* TASK REQUIREMENTS *
Starting at the line with "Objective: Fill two" and going on through the line with "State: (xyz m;", reproduce each line in the records below exactly and nothing more.

* EXERCISE DATA *
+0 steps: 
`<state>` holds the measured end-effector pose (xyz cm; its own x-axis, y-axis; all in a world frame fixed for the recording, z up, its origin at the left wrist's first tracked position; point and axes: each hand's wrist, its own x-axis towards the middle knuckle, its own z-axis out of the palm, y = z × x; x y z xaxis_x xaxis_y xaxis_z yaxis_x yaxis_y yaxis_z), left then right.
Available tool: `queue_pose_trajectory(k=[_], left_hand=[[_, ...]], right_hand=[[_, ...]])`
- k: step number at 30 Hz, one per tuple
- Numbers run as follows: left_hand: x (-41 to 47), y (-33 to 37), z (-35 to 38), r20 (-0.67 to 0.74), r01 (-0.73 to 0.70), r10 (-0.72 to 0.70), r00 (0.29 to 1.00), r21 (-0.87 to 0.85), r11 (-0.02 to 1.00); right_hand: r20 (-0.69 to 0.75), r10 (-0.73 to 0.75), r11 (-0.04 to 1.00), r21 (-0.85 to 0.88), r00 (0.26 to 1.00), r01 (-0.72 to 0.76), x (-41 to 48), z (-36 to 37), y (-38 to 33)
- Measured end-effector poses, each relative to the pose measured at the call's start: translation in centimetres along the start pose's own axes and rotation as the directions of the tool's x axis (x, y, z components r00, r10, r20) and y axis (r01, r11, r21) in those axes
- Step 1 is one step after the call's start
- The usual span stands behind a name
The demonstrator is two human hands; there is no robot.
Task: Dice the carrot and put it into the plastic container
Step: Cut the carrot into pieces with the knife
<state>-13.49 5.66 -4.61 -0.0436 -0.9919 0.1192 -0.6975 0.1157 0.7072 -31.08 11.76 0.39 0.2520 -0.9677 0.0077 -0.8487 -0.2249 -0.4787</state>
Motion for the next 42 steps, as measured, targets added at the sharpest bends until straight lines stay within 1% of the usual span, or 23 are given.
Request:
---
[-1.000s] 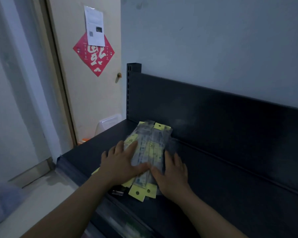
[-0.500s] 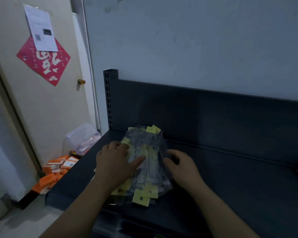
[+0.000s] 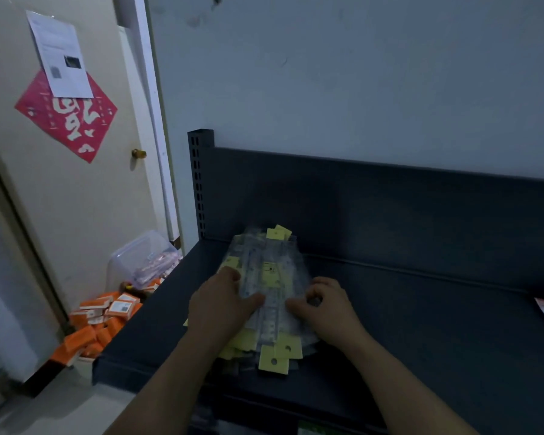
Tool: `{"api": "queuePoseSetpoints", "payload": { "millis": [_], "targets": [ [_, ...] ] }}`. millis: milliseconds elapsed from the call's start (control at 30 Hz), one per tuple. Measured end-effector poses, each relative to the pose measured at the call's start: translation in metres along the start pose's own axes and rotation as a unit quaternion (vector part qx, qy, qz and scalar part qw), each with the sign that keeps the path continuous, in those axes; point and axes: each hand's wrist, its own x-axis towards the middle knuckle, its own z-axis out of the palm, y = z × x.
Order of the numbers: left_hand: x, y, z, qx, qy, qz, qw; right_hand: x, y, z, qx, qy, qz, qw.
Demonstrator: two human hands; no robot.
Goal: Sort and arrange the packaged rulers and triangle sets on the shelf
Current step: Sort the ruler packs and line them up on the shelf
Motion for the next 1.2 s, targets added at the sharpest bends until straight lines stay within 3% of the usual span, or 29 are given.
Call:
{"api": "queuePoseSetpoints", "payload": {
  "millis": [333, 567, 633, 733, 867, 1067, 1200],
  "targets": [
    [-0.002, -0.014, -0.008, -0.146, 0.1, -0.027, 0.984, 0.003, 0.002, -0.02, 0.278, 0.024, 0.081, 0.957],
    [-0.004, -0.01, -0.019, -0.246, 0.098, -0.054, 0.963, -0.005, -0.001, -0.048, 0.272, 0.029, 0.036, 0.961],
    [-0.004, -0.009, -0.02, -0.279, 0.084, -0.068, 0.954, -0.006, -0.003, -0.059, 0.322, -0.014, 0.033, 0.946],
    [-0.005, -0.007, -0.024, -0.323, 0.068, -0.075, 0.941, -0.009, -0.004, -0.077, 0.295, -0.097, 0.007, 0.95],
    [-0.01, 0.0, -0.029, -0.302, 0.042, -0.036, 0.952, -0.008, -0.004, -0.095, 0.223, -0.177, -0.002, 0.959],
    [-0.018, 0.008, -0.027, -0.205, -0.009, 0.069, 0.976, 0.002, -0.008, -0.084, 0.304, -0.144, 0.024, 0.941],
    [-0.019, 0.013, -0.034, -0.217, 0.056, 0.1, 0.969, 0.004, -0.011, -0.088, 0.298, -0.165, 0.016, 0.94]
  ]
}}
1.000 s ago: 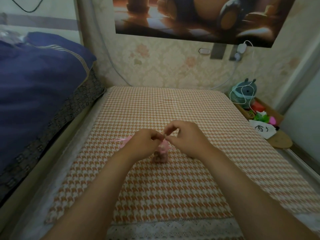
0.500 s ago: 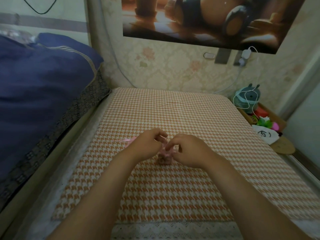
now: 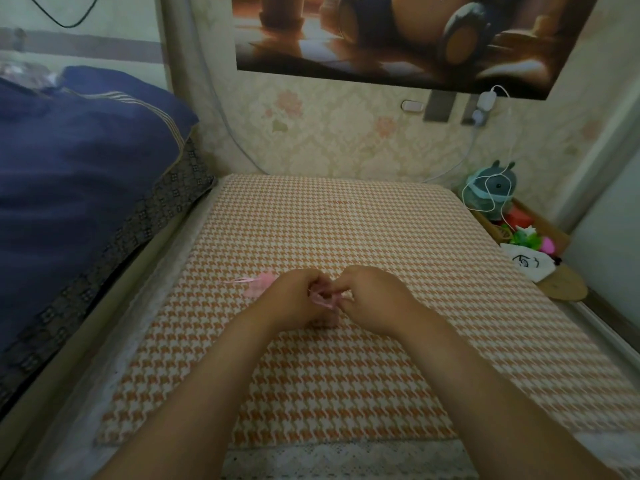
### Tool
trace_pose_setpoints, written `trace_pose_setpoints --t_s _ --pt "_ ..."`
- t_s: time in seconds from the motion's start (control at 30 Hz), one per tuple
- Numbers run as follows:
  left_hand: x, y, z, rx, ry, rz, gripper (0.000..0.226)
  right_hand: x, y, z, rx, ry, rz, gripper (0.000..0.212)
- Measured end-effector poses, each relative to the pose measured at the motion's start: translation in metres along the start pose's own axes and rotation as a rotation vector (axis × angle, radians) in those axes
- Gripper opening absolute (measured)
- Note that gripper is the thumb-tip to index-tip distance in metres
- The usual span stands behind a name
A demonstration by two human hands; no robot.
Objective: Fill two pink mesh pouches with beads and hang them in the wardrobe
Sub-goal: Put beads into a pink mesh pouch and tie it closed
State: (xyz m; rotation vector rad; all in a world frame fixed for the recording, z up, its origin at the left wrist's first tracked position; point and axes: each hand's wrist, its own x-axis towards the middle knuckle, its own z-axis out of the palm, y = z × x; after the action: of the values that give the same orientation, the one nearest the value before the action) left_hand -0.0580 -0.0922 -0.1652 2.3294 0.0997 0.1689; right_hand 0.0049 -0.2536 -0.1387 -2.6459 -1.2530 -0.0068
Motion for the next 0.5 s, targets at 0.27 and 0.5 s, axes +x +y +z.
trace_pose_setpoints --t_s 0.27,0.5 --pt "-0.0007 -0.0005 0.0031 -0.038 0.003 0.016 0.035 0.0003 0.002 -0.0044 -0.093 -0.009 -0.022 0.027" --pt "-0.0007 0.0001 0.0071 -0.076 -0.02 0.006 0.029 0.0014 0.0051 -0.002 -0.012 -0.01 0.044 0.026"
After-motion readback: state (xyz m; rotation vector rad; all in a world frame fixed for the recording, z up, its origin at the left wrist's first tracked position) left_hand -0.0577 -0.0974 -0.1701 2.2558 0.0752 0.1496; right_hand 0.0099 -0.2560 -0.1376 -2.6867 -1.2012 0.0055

* EXERCISE SOLUTION *
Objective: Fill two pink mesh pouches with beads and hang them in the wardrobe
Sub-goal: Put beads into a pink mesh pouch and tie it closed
State: (xyz m; rotation vector rad; all in a world frame fixed for the recording, z up, its origin at the left wrist's first tracked position; point and axes: each hand's wrist, its own x-axis towards the middle knuckle, its own z-axis out of the palm, y = z × x; after the action: of the values that give the same orientation, the one nearest the value before the action) left_hand -0.0580 -0.0922 -0.1652 2.3294 0.0997 0.1689; right_hand 0.0049 -0.2536 -0.1387 -2.6459 -1.2530 -0.0068

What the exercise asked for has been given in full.